Records drawn from a dataset
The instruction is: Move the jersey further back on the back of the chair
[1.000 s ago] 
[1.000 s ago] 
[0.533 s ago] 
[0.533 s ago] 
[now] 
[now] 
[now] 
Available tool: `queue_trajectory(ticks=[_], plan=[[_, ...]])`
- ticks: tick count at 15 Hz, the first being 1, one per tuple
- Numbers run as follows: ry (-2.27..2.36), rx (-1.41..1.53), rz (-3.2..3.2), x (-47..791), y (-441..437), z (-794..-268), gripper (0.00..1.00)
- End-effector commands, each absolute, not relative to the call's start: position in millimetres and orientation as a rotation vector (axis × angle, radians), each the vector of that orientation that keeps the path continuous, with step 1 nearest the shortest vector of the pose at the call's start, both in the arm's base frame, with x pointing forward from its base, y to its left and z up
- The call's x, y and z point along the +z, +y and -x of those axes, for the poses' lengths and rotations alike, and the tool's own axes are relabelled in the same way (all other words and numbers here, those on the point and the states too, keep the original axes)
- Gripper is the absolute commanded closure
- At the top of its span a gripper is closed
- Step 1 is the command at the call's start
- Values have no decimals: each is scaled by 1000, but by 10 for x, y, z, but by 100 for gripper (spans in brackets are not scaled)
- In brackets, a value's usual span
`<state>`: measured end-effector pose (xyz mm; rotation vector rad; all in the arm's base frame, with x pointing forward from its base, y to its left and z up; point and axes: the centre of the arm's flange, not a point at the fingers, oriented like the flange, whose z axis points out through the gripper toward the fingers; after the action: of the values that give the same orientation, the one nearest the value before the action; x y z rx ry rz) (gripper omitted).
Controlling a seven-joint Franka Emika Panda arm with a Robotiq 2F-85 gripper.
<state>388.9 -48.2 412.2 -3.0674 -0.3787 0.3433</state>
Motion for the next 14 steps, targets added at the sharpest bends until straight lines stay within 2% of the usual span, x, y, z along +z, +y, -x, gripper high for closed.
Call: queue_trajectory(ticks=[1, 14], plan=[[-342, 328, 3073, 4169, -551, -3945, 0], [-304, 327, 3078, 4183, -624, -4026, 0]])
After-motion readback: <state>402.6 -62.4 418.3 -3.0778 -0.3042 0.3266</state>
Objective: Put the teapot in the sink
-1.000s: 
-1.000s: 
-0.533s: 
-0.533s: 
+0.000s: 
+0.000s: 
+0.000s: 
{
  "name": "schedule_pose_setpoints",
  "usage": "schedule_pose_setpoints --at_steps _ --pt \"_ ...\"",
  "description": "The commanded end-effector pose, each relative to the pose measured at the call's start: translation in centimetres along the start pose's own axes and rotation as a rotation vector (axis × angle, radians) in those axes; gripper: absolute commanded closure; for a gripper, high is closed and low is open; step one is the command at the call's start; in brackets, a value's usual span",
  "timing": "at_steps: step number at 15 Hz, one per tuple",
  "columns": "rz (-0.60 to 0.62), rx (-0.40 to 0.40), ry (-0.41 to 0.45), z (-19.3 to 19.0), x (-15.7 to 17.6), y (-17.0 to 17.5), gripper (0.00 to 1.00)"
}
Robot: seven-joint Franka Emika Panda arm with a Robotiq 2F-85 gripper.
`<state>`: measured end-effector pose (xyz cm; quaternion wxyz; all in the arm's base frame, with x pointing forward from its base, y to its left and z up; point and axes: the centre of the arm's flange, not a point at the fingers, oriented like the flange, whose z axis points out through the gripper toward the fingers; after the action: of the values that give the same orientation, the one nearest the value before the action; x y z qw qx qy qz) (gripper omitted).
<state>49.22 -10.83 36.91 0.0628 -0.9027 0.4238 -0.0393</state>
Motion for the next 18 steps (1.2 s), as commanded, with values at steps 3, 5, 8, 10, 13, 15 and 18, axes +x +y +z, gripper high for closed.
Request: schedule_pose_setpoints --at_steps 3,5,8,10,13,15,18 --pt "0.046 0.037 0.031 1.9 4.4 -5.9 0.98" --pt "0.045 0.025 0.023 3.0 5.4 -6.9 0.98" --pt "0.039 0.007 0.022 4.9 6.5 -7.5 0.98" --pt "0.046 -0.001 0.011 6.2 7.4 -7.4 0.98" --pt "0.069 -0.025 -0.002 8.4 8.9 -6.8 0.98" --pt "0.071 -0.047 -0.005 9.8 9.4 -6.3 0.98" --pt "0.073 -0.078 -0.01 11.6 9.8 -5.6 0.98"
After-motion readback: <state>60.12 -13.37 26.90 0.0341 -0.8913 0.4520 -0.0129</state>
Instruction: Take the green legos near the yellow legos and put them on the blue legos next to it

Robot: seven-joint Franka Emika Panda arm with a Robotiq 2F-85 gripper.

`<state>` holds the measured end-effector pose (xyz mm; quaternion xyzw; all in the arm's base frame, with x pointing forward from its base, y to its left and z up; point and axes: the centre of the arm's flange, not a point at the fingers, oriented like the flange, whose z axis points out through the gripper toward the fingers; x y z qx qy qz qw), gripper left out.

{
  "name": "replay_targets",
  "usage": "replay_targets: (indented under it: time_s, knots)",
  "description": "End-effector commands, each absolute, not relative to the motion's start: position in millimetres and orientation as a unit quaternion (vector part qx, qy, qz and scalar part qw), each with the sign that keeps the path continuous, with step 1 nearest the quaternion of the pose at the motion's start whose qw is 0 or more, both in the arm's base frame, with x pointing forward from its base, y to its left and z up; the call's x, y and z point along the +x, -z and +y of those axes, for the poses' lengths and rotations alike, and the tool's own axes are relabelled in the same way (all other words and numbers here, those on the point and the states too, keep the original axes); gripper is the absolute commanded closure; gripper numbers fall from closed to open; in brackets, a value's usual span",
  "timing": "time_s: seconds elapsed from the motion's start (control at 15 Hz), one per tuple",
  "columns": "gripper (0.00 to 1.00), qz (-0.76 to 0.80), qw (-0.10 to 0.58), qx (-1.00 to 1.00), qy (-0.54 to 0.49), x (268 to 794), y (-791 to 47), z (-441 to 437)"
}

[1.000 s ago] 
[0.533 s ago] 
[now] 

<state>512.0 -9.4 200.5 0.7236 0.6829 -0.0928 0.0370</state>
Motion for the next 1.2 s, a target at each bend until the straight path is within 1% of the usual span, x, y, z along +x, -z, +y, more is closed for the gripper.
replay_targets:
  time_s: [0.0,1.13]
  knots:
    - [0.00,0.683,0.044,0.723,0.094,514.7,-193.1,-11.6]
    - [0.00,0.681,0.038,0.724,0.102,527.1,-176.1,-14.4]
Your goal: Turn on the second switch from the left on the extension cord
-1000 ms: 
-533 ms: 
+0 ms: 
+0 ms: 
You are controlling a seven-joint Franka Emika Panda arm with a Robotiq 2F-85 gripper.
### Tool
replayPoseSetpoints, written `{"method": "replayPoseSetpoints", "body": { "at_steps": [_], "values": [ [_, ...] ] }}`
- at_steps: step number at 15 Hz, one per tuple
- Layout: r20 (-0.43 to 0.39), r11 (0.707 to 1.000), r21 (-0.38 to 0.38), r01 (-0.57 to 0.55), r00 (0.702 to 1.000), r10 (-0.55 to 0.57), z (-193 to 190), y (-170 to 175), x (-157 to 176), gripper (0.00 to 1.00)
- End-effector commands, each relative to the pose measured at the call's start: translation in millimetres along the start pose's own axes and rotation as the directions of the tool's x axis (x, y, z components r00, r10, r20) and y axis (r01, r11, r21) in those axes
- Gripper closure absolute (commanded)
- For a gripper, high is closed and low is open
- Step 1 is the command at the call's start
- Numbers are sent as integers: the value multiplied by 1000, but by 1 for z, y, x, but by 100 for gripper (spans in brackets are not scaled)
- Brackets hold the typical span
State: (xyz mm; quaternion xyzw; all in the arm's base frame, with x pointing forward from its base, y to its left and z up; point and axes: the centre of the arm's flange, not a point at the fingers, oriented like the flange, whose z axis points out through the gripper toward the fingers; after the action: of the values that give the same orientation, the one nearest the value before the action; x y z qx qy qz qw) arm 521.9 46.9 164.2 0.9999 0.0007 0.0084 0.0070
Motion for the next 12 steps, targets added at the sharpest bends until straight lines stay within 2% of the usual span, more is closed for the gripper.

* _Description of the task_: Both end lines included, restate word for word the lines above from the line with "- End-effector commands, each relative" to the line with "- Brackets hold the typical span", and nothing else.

* _Answer area_:
- End-effector commands, each relative to the pose measured at the call's start: translation in millimetres along the start pose's own axes and rotation as the directions of the tool's x axis (x, y, z components r00, r10, r20) and y axis (r01, r11, r21) in those axes
- Gripper closure absolute (commanded)
- For a gripper, high is closed and low is open
- Step 1 is the command at the call's start
- Numbers are sent as integers: the value multiplied by 1000, but by 1 for z, y, x, but by 100 for gripper (spans in brackets are not scaled)
- Brackets hold the typical span

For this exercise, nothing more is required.